◆ **Problem**:
How many lines of the records below contain the word "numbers"? Answer with the number alone.

◆ **Records from a collection**:
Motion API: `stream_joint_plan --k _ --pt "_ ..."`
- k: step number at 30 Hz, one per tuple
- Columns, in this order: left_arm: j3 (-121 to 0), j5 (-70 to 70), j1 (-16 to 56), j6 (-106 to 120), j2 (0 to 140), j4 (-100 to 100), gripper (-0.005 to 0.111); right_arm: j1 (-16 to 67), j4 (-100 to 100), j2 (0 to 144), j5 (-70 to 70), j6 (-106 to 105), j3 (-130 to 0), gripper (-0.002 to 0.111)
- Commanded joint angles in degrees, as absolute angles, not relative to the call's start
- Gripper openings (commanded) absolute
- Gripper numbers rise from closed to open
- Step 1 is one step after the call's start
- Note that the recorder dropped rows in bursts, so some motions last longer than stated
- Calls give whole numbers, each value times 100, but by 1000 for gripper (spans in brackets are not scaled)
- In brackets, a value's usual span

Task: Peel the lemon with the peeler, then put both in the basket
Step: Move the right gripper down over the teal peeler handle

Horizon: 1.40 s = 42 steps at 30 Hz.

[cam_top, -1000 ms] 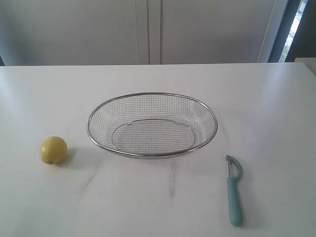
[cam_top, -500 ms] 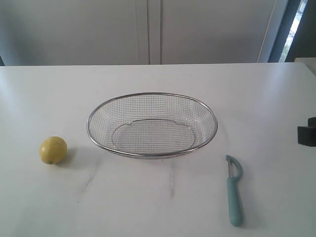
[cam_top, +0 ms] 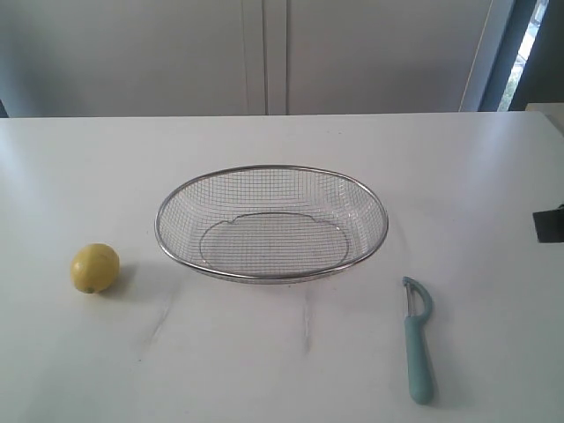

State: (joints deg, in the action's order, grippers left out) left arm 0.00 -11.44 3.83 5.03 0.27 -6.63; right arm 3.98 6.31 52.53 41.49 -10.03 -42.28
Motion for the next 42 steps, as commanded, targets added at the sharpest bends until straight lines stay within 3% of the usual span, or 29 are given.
stream_joint_plan --k 1,15,35,42 --pt "0 -1117 408 491 0 -721 0 400 745 5259 4537 -713 -4275 0" --pt "0 -1117 408 491 0 -721 0 400 573 5883 6477 436 -4785 0" --pt "0 -1117 408 491 0 -721 0 2529 679 7709 5515 1849 -4897 0" --pt "0 -1117 408 491 0 -721 0 2798 359 8160 5017 2503 -5030 0"
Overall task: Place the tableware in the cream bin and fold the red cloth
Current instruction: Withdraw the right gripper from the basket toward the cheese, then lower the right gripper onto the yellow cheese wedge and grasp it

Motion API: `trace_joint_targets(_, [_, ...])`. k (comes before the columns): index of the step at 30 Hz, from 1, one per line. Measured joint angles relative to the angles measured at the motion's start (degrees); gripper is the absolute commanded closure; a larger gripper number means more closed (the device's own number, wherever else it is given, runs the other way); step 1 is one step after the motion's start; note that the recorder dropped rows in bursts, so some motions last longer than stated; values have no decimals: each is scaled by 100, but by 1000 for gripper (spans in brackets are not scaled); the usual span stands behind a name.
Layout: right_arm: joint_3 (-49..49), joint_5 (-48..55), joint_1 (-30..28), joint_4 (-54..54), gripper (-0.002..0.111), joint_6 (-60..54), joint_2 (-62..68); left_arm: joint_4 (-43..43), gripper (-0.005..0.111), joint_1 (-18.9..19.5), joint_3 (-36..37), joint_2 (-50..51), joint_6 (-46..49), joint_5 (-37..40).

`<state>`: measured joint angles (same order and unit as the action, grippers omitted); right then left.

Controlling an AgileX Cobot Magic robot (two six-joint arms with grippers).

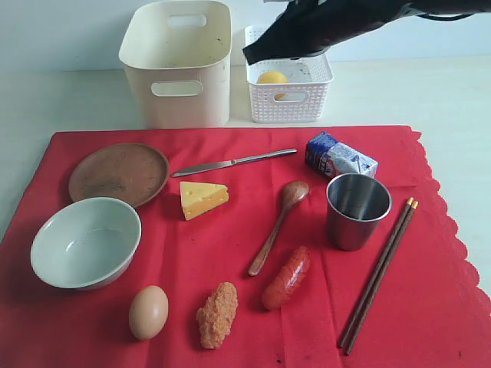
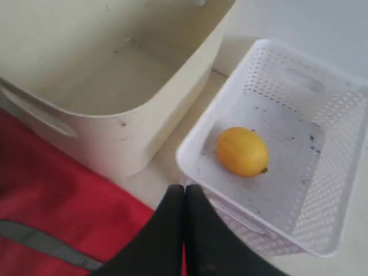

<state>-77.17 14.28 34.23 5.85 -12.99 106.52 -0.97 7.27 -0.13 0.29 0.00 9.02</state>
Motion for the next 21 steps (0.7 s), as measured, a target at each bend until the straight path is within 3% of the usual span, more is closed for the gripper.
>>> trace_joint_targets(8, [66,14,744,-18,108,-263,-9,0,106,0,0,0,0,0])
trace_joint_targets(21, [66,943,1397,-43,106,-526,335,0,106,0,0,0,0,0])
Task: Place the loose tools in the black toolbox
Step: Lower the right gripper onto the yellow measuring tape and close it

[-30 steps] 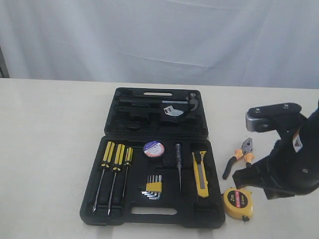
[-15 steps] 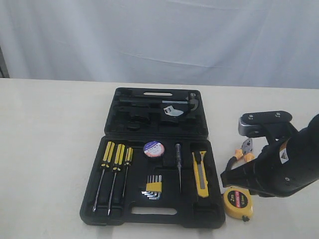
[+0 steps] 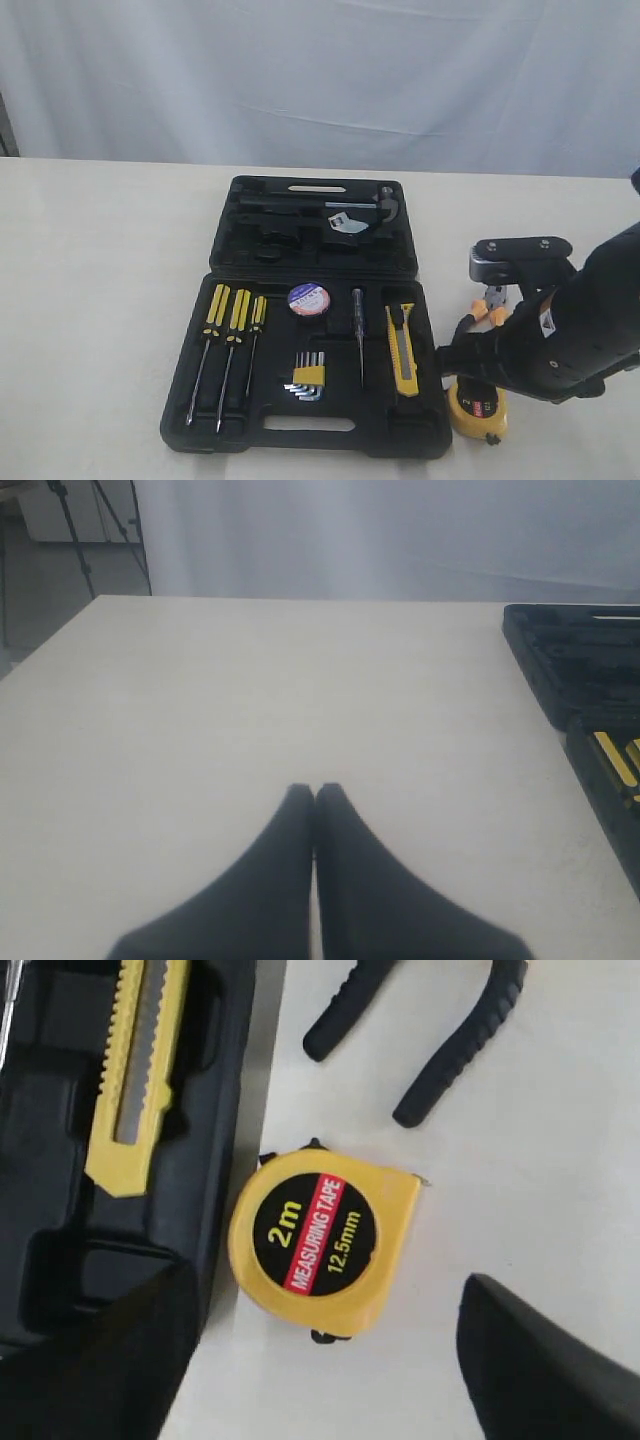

◆ **Solution below**:
2